[Role of endotoxin translocation on mesenteric lymph reperfusion aggravating multiple organ injury in SMAO shock rats].

OBJECTIVE

To investigate the role of mesenteric lymph reperfusion (MLR) aggravates multiple organs injury in superior mesenteric artery occlusion (SMAO) shock and its mechanism.

METHODS

Twenty four Wistar rats were randomly divided into 4 groups (n = 6): Sham group (only anesthetized and operated), MLR group rats performed 1 h occlusion of mesenteric lymph duct (MLD), then followed by 2 h of reperfusion, SMAO group (rats performed 1 h occlusion of superior mesenteric artery (SMA) and then followed by 2 h of reperfusion), SMAO + MLR group (rats performed 1 h occlusion of SMA and MLD and then followed by 2 h of reperfusion). The blood sample was taken out from abdominal aortic for plasma and the liver, kidney, myocardium, lung tissues in fixed position were prepared for making homogenate after reperfusion of 2 h respectively. And the levels of endotoxin (ET) in plasma and homogenates were determined with kinetic turbidimetric technique of tachypleus amebocyte lysate, the contents of lipopolysaccharide-binding protein (LBP), lipopolysaccharide receptor (CD14) and tumor necrosis factor-alpha (TNF-alpha) in homogenates were determined with enzyme-linked immunosorbent assay method.

RESULTS

The indices have no statistics difference between sham group and MLR group.
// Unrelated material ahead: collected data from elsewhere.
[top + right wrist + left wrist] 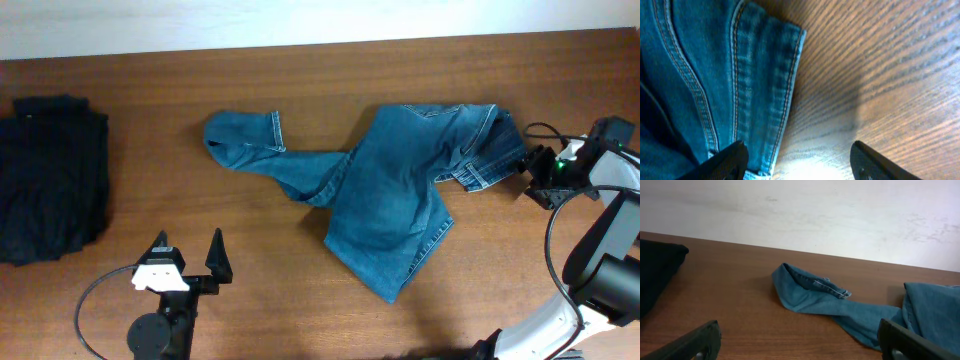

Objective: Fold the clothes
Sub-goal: 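Grasp the jeans waistband corner with the right gripper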

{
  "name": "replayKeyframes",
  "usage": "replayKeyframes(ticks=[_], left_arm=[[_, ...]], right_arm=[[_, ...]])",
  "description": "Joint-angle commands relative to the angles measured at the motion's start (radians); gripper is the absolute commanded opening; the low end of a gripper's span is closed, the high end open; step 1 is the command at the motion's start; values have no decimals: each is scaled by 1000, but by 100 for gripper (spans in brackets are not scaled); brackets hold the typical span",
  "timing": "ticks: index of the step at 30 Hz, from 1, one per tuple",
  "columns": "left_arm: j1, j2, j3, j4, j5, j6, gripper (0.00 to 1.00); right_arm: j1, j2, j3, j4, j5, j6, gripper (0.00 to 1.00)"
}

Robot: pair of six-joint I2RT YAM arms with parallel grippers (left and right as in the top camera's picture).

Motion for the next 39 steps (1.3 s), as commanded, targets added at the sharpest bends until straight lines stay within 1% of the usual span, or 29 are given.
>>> replayKeyframes(ticks=[1,9,14,18,21,25,29,31,39], left_arm=[[-5,-8,-7,-1,-10,13,99],[-5,-8,-7,-1,-10,13,99],[-5,-8,-7,-1,-10,13,99],[-5,-8,-7,-1,-10,13,99],[-5,-8,-7,-1,-10,13,99],[-5,-8,-7,-1,-10,13,99],[-5,-8,-7,-1,-10,13,99],[-5,-8,-7,-1,-10,13,99],[-5,-8,-7,-1,-10,13,99]], right_arm=[[5,-1,-40,41,-18,-3,71],[35,-1,-110,181,-124,-2,71],[67,-1,-111,215,-134,3,71],[82,-1,-112,225,-129,52,70],[81,-1,-113,225,-100,100,63],[81,-1,-119,233,-24,140,60],[82,-1,-145,295,-21,147,58],[82,-1,-168,340,-25,148,54],[82,-1,-232,464,-55,177,53]])
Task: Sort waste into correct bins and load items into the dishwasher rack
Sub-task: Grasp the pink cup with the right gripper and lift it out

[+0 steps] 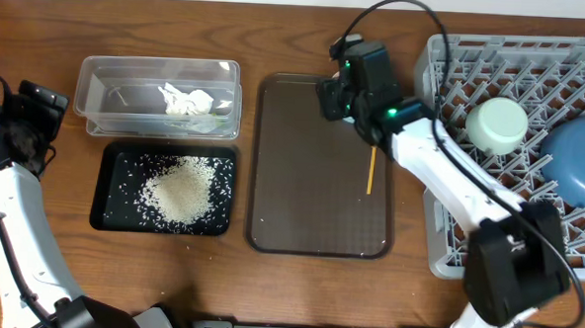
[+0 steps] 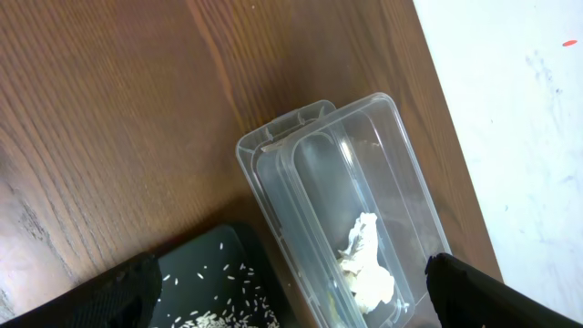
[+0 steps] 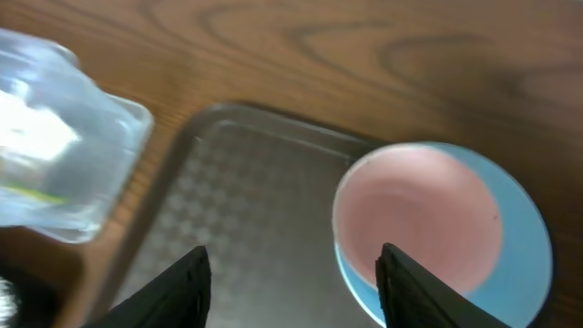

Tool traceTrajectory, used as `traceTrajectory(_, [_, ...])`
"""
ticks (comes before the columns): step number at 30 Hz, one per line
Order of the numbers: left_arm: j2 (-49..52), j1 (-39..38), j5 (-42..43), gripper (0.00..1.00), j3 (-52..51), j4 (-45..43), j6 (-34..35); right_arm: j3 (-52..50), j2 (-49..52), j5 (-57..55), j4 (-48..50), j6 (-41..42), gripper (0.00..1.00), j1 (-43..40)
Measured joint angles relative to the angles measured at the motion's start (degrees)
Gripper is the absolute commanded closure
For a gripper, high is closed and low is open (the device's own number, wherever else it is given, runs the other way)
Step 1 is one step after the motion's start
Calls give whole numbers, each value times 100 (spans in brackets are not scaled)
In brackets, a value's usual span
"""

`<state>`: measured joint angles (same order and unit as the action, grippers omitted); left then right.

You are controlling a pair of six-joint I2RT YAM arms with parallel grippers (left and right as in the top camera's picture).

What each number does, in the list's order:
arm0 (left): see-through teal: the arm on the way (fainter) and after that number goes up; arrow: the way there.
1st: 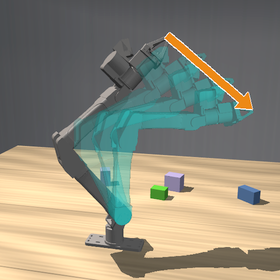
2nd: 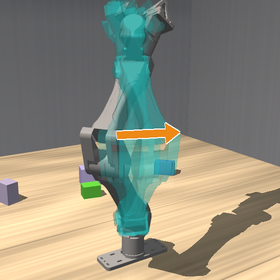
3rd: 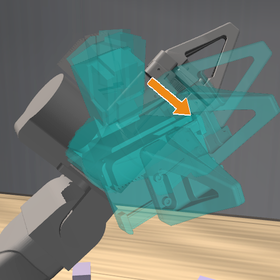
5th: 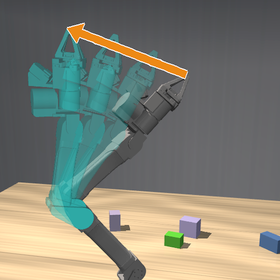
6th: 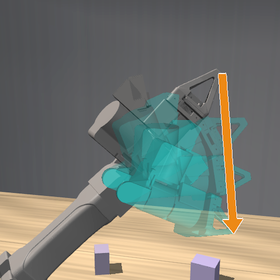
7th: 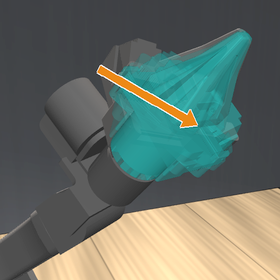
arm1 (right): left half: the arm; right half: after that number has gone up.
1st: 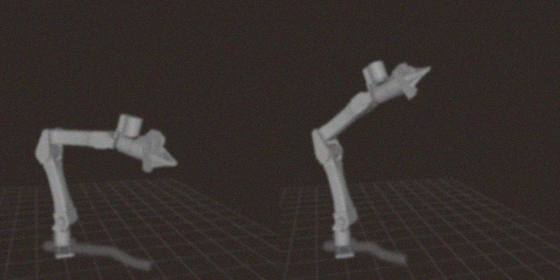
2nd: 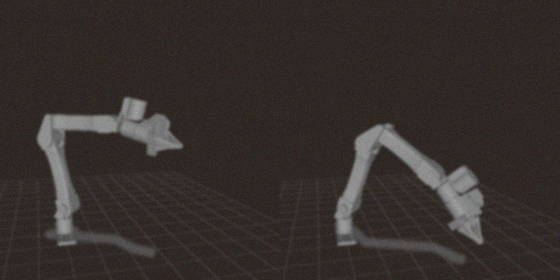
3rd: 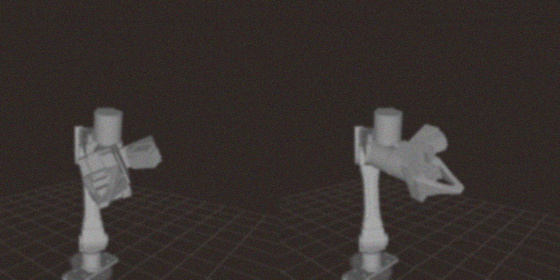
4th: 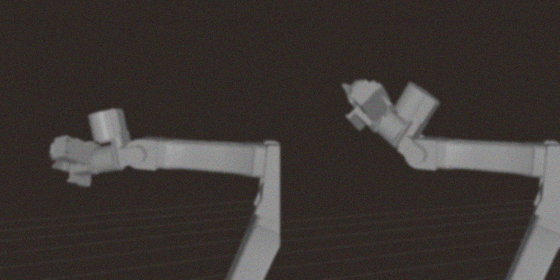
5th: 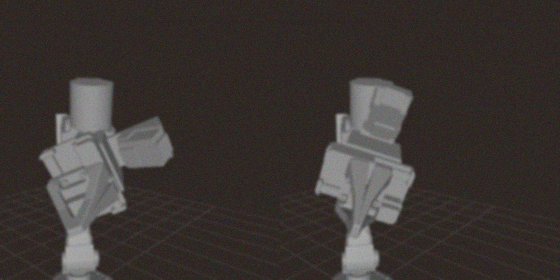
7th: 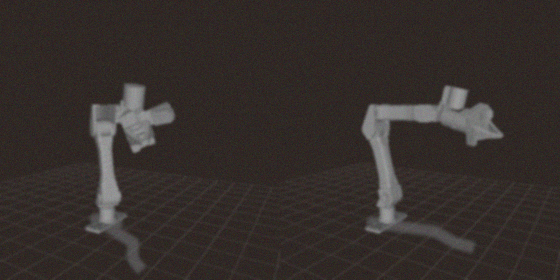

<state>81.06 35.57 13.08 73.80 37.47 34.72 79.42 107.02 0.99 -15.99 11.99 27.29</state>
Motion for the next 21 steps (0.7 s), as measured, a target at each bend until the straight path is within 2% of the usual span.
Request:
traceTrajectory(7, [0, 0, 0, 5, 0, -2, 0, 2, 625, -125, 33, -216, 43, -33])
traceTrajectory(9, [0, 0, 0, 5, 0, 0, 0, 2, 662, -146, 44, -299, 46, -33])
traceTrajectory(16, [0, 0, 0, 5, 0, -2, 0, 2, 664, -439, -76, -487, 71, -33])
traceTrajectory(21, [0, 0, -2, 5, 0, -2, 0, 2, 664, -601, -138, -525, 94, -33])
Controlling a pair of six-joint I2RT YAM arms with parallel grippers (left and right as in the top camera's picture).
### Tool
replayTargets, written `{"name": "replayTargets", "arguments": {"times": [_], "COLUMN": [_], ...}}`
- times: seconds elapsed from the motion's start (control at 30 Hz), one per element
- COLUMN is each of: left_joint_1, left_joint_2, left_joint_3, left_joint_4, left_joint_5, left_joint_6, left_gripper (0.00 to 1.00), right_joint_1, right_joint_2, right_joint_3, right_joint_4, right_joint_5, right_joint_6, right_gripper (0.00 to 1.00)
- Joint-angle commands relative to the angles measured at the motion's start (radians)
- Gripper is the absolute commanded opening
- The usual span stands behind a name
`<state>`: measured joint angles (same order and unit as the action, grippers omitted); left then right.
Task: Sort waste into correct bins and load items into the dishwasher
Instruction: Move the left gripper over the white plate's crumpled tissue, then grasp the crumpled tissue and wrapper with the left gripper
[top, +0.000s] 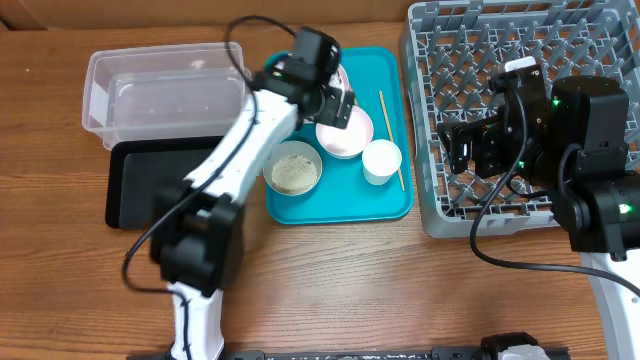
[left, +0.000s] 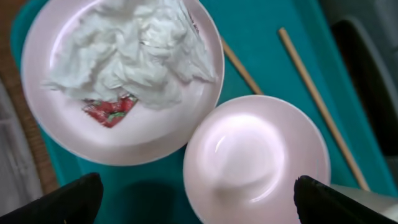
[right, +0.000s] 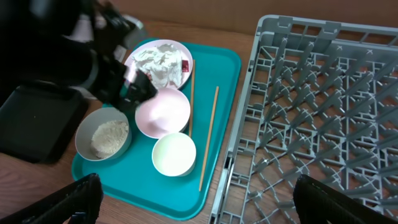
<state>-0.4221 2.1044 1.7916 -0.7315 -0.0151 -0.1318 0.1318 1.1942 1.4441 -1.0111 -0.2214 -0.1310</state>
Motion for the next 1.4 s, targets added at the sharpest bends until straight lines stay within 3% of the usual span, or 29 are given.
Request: {"name": "replayTargets", "arguments": {"times": [0.0,0.57,0.7,0.93,1.37], "left_joint_1": [-0.004,0.038,0.08,0.089,0.088], "left_joint_2": [0.042,0.117,0.215,0.429,0.575], "left_joint_3": [0.013,0.068,0.275,0.751,0.778], "left_joint_4": [0.04,0.307,0.192,-0.2,-0.281], "left_joint_5": [-0.092,-0.082,-0.009,-0.014,0.01], "left_joint_6": [-0.041,0.137,0.137,0.189,0.189], "left_gripper": [1.0,1.0,1.0,1.0,1.0], "right_joint_1": [0.002,0.002,0.002,0.002,0.002], "right_joint_2": [-0.01,-0.01,-0.007,-0.004,-0.004], "right_joint_3": [0.031,0.031,0.031,0.031,0.031], "right_joint_4": [-0.002,-0.016,-0.016,-0.013,-0.017], "right_joint_5": [-0.009,-0.009,-0.009,-0.009,-0.009], "right_joint_6": [0.005,0.005,0.005,0.005,0.005], "right_gripper": [1.0,1.0,1.0,1.0,1.0]}}
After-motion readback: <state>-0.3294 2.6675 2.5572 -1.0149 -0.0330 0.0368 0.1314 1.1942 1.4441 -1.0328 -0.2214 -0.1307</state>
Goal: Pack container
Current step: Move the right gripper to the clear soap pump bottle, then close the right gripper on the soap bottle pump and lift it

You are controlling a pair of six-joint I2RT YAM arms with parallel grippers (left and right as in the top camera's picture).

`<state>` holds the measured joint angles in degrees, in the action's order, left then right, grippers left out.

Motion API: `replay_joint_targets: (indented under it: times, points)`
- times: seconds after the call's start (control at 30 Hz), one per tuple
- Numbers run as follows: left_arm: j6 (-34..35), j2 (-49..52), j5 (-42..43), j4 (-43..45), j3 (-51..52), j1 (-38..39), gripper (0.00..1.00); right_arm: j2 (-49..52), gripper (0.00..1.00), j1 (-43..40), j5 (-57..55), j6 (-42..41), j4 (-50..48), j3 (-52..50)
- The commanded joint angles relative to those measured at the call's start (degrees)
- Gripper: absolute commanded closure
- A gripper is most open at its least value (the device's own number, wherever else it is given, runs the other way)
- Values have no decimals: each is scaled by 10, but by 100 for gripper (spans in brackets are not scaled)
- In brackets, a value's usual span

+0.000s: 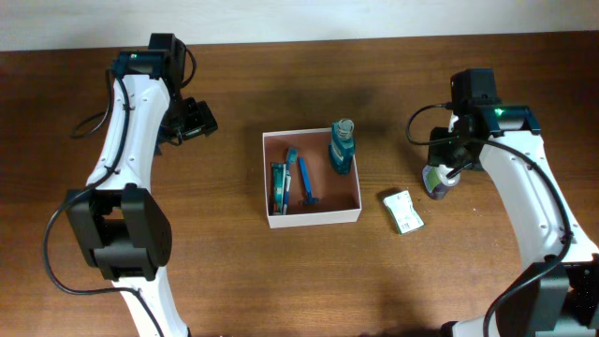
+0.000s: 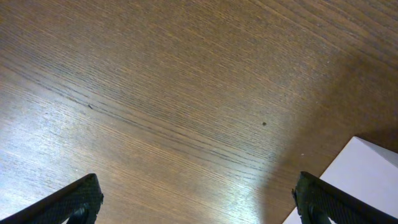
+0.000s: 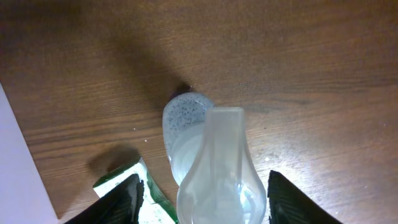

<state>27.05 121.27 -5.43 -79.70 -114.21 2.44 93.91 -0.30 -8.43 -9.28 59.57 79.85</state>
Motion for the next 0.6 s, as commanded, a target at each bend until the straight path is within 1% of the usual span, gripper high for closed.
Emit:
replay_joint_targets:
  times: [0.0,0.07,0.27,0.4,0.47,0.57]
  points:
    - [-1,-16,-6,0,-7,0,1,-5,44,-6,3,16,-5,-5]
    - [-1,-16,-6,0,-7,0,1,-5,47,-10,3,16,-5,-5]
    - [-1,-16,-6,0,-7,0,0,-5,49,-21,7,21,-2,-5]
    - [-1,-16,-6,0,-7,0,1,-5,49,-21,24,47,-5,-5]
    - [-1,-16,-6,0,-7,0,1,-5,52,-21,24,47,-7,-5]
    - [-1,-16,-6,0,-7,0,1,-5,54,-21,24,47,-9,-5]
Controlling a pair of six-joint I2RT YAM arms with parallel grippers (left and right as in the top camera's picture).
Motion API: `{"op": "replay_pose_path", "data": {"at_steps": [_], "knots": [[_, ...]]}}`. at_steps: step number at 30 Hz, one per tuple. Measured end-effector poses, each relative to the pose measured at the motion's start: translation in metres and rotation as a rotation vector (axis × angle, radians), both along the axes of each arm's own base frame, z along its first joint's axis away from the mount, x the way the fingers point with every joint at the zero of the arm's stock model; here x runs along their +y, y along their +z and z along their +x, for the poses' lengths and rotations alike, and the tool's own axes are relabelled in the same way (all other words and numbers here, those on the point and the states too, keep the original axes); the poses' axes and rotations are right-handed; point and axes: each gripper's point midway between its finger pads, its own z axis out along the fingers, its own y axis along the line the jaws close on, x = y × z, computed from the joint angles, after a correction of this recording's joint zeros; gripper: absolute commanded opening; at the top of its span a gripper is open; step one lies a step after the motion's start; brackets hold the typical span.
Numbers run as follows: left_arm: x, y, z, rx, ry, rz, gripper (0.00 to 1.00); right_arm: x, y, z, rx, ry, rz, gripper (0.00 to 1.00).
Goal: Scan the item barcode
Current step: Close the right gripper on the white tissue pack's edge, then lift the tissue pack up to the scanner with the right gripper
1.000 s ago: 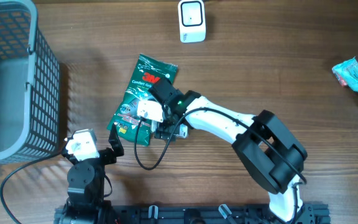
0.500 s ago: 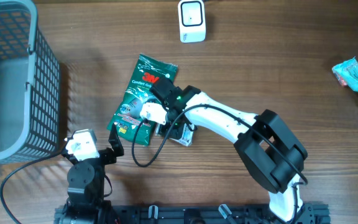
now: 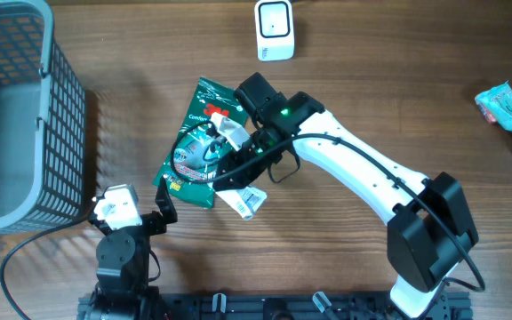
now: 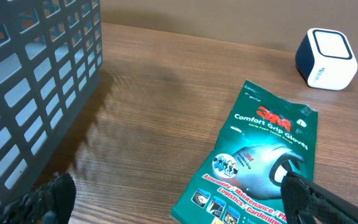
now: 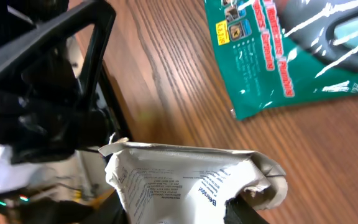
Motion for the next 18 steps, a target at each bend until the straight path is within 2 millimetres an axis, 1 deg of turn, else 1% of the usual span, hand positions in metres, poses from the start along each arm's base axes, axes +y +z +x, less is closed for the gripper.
{"op": "replay_pose_path", "data": {"at_steps": [4,9,11,12,13,14,15,16,17,18], "knots": [[0.000,0.000,0.000,0.000,0.000,0.000,1.00,0.001,0.002,-0.001,0.057,-0.051,-0.013,0.36],[0.000,0.000,0.000,0.000,0.000,0.000,1.00,0.001,0.002,-0.002,0.077,-0.068,-0.017,0.36],[0.000,0.000,0.000,0.000,0.000,0.000,1.00,0.000,-0.003,0.006,0.025,-0.077,-0.039,0.36],[0.000,0.000,0.000,0.000,0.000,0.000,1.00,-0.003,-0.008,0.017,-0.035,-0.095,-0.069,0.36],[0.000,0.000,0.000,0.000,0.000,0.000,1.00,-0.004,-0.010,0.021,-0.061,-0.102,-0.081,0.36],[0.000,0.000,0.000,0.000,0.000,0.000,1.00,-0.011,-0.018,0.044,-0.173,-0.148,-0.143,0.36],[0.000,0.000,0.000,0.000,0.000,0.000,1.00,-0.017,-0.022,0.074,-0.320,-0.208,-0.199,0.36],[0.000,0.000,0.000,0.000,0.000,0.000,1.00,-0.021,-0.021,0.090,-0.397,-0.239,-0.225,0.36],[0.000,0.000,0.000,0.000,0.000,0.000,1.00,-0.027,-0.019,0.111,-0.498,-0.273,-0.254,0.41],[0.000,0.000,0.000,0.000,0.000,0.000,1.00,-0.034,-0.013,0.135,-0.619,-0.307,-0.286,0.42]]}}
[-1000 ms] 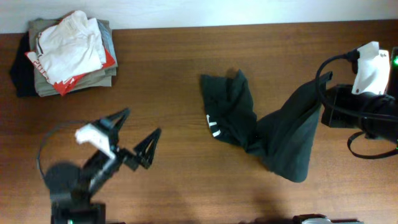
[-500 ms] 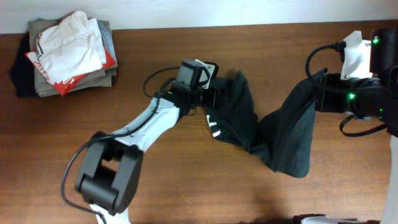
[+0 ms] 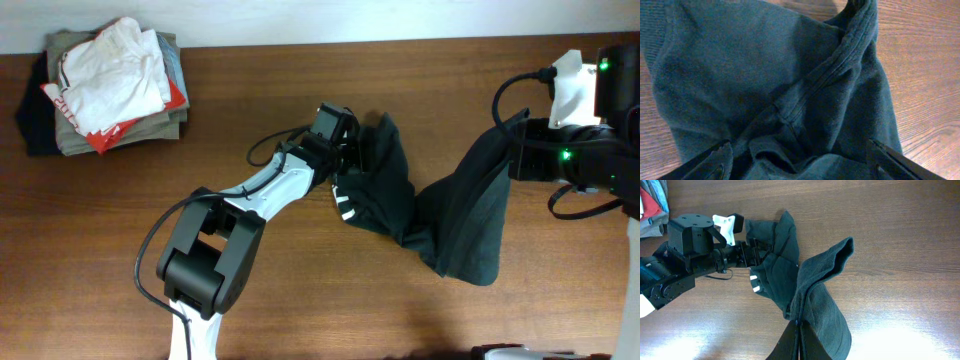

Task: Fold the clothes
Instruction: 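Grasp the other end of the shirt with the left gripper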

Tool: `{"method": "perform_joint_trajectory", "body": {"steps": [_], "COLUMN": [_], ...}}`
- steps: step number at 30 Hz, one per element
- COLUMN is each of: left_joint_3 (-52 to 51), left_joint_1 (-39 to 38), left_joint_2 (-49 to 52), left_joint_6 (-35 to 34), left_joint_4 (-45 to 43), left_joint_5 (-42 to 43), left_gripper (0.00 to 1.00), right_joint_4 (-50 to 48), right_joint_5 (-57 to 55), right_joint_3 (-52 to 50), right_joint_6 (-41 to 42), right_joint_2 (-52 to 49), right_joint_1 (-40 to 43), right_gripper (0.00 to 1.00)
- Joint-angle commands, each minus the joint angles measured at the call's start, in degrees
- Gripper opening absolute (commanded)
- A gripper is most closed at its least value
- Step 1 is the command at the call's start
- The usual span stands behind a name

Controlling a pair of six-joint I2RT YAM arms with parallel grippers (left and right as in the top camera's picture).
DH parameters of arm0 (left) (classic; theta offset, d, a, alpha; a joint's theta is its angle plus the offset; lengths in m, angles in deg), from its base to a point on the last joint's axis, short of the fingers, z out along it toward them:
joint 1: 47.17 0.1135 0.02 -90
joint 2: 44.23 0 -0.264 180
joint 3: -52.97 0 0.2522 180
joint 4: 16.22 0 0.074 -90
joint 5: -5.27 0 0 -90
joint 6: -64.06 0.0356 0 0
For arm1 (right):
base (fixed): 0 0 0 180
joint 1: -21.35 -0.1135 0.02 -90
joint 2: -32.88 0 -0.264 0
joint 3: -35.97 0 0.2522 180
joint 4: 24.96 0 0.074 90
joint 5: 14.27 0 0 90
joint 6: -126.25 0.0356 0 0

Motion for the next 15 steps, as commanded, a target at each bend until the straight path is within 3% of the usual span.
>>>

The ET levels of the plasma and hepatic, renal, myocardial, pulmonary homogenates in SMAO and SMAO + MLR groups were significant higher than that of sham and MLR groups, and these indices in SMAO + MLR were increased significantly than those in SMAO group. The CD14, LBP and TNF-alpha contents of the hepatic, renal, myocardial and pulmonary homogenates in SMAO and SMAO + MLR groups were significant higher than those in sham and MLR groups, and these indices in SMAO+ MLR were higher than SMAO group significantly.

CONCLUSION

The mechanism of MLR aggravates multiple organs injury in SMAO shock may be associated with enterogenous ET through intestinal lymphatic pathway to translocate, activate the LBP/CD14 as endotoxin sensitizing system and promote inflammatory response.